The other policeman took position with his arms positioned like a martial art student. His Colt 47 holstered at his waist.
“Now,” the one by the door screamed.
A kick pushed the ward’s door open. The policeman by the door blind-fired his rifle into the ward. After a burst of gunshots, dust filled the ward as bullet holes designed the walls.
“He cannot escape the gunshots,” the policeman holding the rifle said confidently.
“Let’s get his picture evidence and get outa here.” He stepped inside the ward holding his rifle in a combat ready mode. The second policeman followed him.
As soon as he took his first step into the ward, an iron bar swung at him. He was quick to see it coming, and he effectively dodged it, but the other policeman at his back wasn’t so lucky. The iron caught him in his stomach and it threw him backwards to the passage. The attacker tried to regain the iron bar in an attempt to re-attack the first policeman, but he was late. The policeman had got up and he pointed his gun at his attacker’s head.
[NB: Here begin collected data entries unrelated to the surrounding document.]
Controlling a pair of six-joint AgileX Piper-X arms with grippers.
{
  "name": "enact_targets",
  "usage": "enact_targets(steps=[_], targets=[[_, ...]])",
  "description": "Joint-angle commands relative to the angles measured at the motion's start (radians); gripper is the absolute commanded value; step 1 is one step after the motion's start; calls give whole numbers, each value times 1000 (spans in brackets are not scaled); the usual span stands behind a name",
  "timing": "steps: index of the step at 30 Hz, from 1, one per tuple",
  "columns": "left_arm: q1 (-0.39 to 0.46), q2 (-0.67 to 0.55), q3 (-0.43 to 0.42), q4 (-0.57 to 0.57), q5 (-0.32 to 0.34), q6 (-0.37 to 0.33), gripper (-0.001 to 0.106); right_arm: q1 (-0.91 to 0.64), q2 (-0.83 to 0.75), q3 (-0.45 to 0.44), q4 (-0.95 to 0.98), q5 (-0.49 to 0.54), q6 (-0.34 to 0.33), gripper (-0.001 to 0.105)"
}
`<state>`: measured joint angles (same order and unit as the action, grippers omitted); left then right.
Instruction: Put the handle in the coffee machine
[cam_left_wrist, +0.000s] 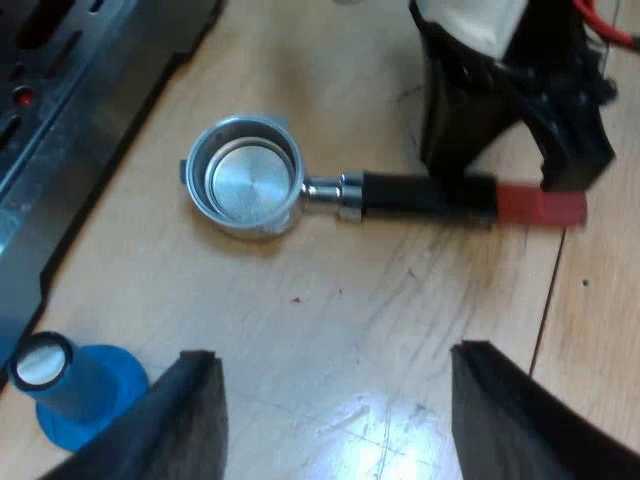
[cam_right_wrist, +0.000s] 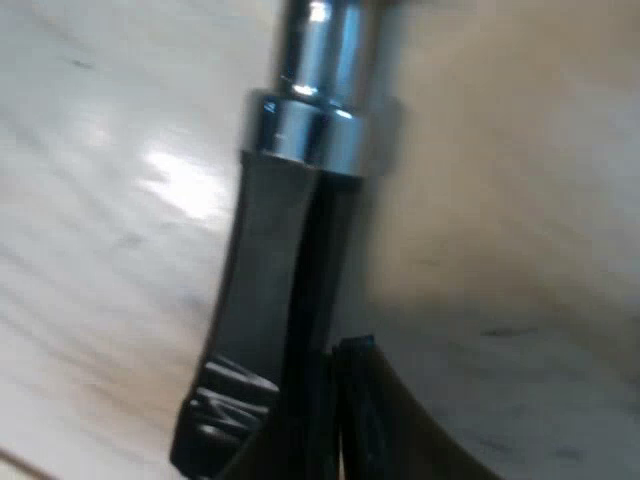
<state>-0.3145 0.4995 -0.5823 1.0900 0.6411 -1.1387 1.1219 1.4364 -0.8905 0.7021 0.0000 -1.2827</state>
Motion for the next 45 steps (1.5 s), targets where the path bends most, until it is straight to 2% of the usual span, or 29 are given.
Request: enact_targets(steps=[1, 4, 9, 16, 25, 34, 43, 45], targets=[[-5, 3, -2, -13, -9, -17, 53, 1, 6, -1, -90, -47, 70, 0], [-5, 3, -2, -13, -9, -26, 53, 1, 19, -1, -151, -67, 99, 0], [-5, 3, -2, -11, -9, -53, 53, 1, 102, -1, -336, -161, 160, 0], [-5, 3, -2, -11, -9, -55, 53, 1, 112, -10, -395, -169, 160, 0], [-5, 3, -2, -11, -9, -55, 53, 1, 78, -81, -392, -169, 136, 0], [-5, 3, -2, -11, -9, -58, 53, 1, -48, -82, -292, -84, 136, 0], [-5, 3, -2, -11, -9, -62, 53, 1, -184, -82, -59, -9, 136, 0], [-5, 3, -2, -11, -9, -67, 53, 1, -216, -82, 7, 34, 136, 0]])
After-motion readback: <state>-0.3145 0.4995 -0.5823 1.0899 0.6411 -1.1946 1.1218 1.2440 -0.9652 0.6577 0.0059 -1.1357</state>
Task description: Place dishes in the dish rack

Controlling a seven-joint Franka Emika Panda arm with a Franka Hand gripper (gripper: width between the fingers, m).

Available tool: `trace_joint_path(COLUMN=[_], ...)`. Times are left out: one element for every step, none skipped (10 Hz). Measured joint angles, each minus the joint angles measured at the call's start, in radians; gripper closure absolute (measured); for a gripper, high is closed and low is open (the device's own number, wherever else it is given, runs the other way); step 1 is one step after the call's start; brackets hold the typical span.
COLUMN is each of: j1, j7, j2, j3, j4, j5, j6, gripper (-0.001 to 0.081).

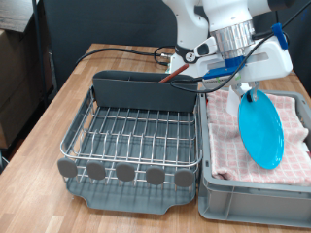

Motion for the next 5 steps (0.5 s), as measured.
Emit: trace_joint_path(j1=[0.0, -0.001, -0.005, -0.013, -0.018], j7=[-0.016, 0.021, 0.12, 0.247, 0.349], j2=[-0.002, -0.003, -0.005, -0.012, -0.028], j3=[0.0, -0.001, -0.002, -0.002, -0.002], j4=[0.0, -0.002, -0.004, -0.006, -0.006], j5=[0.014, -0.018, -0.119, -0.239, -0.332], j6=[0.006, 0.006, -0.002, -0.027, -0.061], gripper=[0.0767, 0.0767, 0.0767, 0.0767, 0.0767])
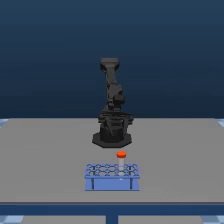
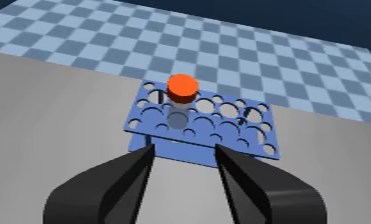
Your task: Pick up the centrifuge tube on the rack
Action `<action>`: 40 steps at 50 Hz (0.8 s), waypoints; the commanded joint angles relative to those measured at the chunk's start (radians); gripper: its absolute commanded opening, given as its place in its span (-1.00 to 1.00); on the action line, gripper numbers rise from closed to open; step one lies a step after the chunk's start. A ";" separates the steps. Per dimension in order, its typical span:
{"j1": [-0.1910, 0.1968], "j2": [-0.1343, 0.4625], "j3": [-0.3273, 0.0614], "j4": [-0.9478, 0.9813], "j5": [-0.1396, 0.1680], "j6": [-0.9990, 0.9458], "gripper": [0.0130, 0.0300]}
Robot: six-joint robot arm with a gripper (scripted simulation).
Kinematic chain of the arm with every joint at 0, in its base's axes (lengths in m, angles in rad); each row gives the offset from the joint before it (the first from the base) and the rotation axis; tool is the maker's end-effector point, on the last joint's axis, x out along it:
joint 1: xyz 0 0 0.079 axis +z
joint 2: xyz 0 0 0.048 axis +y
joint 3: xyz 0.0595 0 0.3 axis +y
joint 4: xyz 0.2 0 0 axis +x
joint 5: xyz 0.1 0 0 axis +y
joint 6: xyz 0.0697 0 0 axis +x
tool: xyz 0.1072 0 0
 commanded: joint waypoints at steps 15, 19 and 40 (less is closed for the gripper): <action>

The attacker began to shiver, and he began to mutter something that resembled a prayer
“Evhoma Chalibury, this is the end,” the policeman announced.
The other policeman had managed to get up, and he staggered to meet them holding his stomach as he grimaced in pains.
“Yea, that’s him,” he said, “He is the Goddamn Journalist. Just as Sgt Akingbola told us, he is wearing the blue hospital dress. Shoot him and let’s take his picture.”
He fired two bullets from the AK47 rifle, each finding a lounge in the attacker’s head. Blood seeped out as camera lights flashed over the corpse.
The policemen spat on him, “Bloody Journalist,” they cursed as they walked past him out of the ward…
The corpse lay still on the floor. Its flesh was still soft as it was still some hours from rigor mortis. I couldn’t control my shivering neither could I believe the sight before me as I gazed at Tega’s corpse from underneath the second patient’s bed.
Minutes ago, he suggested we switch attires so that he could create a decoy, but he calculated wrongly, or rather he was late with the plan.
I moved out of my hiding towards Tega’s corpse.
“You took my death… you—” I couldn’t say anymore as I burst into tears.
The police arrived few minutes later, but I was well hidden out of sight. Trust had lost its place in my heart. To the Machismo, I was dead and I knew I must maintain that status. So I did the most natural thing in times of danger- run.
Maybe one day, I’ll publish my findings, or maybe not.
J.F Kennedy once said, “Forgive your enemies, but don’t forget their names.” The Machismo is something I will remember forever. Maybe one day I will get my revenge, or maybe Karma will do it for me. But Tega— *sobs* may his soul rest in the most perfect of peace.